081	# If message is from a bot, archive it
082	:0
083	* BOTS ?? (.)
084	* $ FROM ?? $BOTS
085	${NOTIFY}
086	
087	# If message is a Non-Delivery Notification, archive it
088	:0
089	* MAILER-DAEMON
090	${NDNS}
091	
092	# If message is from a known domain, deliver it
093	:0
094	* KNOWN_DOMAINS ?? (.)
095	* $ FROM ?? $KNOWN_DOMAINS
096	${DEFAULT}
097	
098	# If message is to a list we're on, deliver it
099	:0
100	* LISTS ?? (.)
101	* $ ^TO_$LISTS
102	${DEFAULT}

No surprises there, hopefully; we just distribute the mail to the boxes that we defined according to the rules that we set up for them.
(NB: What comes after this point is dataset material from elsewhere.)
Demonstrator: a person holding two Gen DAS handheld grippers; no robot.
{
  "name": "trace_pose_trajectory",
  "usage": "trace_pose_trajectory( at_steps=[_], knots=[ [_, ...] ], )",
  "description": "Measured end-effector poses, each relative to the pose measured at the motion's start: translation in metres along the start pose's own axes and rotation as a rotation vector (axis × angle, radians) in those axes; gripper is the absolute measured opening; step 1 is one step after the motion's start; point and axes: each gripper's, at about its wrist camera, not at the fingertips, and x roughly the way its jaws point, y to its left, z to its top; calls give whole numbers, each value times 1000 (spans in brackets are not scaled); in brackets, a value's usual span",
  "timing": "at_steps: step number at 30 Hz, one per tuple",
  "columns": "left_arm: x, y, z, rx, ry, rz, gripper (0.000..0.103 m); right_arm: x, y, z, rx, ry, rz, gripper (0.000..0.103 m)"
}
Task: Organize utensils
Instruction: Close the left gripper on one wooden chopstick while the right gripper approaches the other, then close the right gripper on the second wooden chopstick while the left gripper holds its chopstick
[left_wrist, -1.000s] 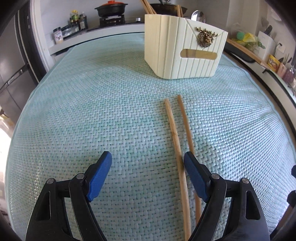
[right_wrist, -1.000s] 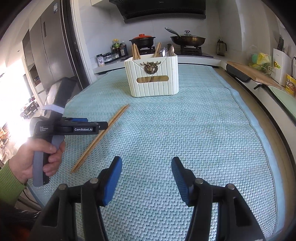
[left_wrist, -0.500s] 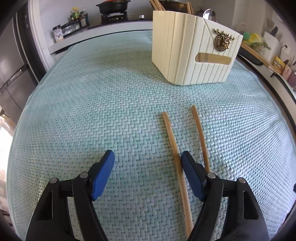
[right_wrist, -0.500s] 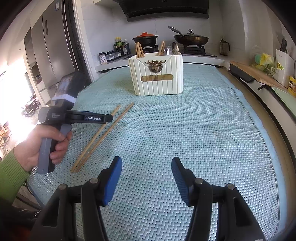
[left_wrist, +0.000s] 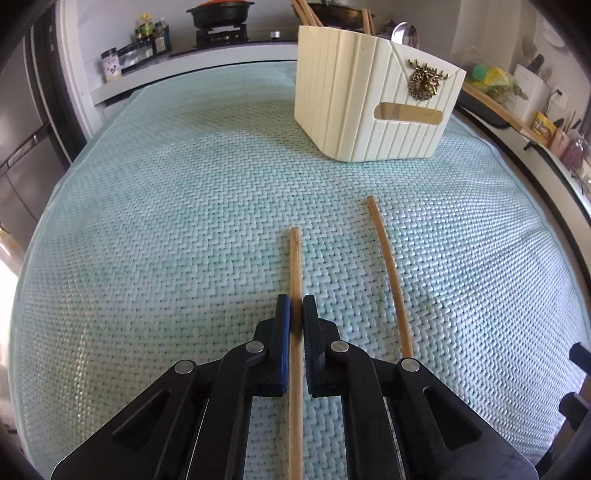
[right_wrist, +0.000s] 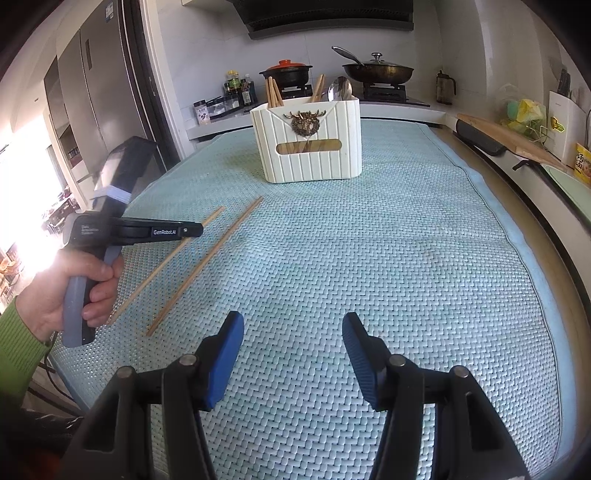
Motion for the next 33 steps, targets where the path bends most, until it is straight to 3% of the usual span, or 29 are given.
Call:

104	# If the message has the "been-filtered-by-Google" stamp, deliver it.
105	# This clause implies that we trust Gmail, but not so much that we'll
106	# auto-whitelist anybody that it passes. If you want to do that as well,
107	# just uncomment the 'echo $FROM' line.
108	:0
109	* $ ^X-Gstamp: $SPAM_KILL
110	# * ? echo $FROM >> $DB
111	${DEFAULT}

As the comment says, this is for all emails that have been validated by GMail. Anything with the 'X-Gstamp:' header (which we add in the next recipe) simply gets delivered.

113	# If sender isn't in the DB, add an X-Gstamp and forward it to GMail for filtering
114	:0 f
115	* $ ! ^X-Loop: $MY_EMAIL
116	* ! ? $GREP -i ^$FROM $DB
117	|$FORMAIL -A"X-Gstamp: $SPAM_KILL"
118	
119	:0 A
120	! $MY_GMAIL
121	
122	#********** END OF GMAIL-BASED ANTI-SPAM SYSTEM **********

If an email has made it through all of the above recipes without being dumped or delivered, then we don't know what it is (ham or spam) - so we'll let GMail decide for us. In theory, this minimizes our privacy exposure, since we should have already whitelisted the people who are likely to send us that kind of important info. Best of all worlds!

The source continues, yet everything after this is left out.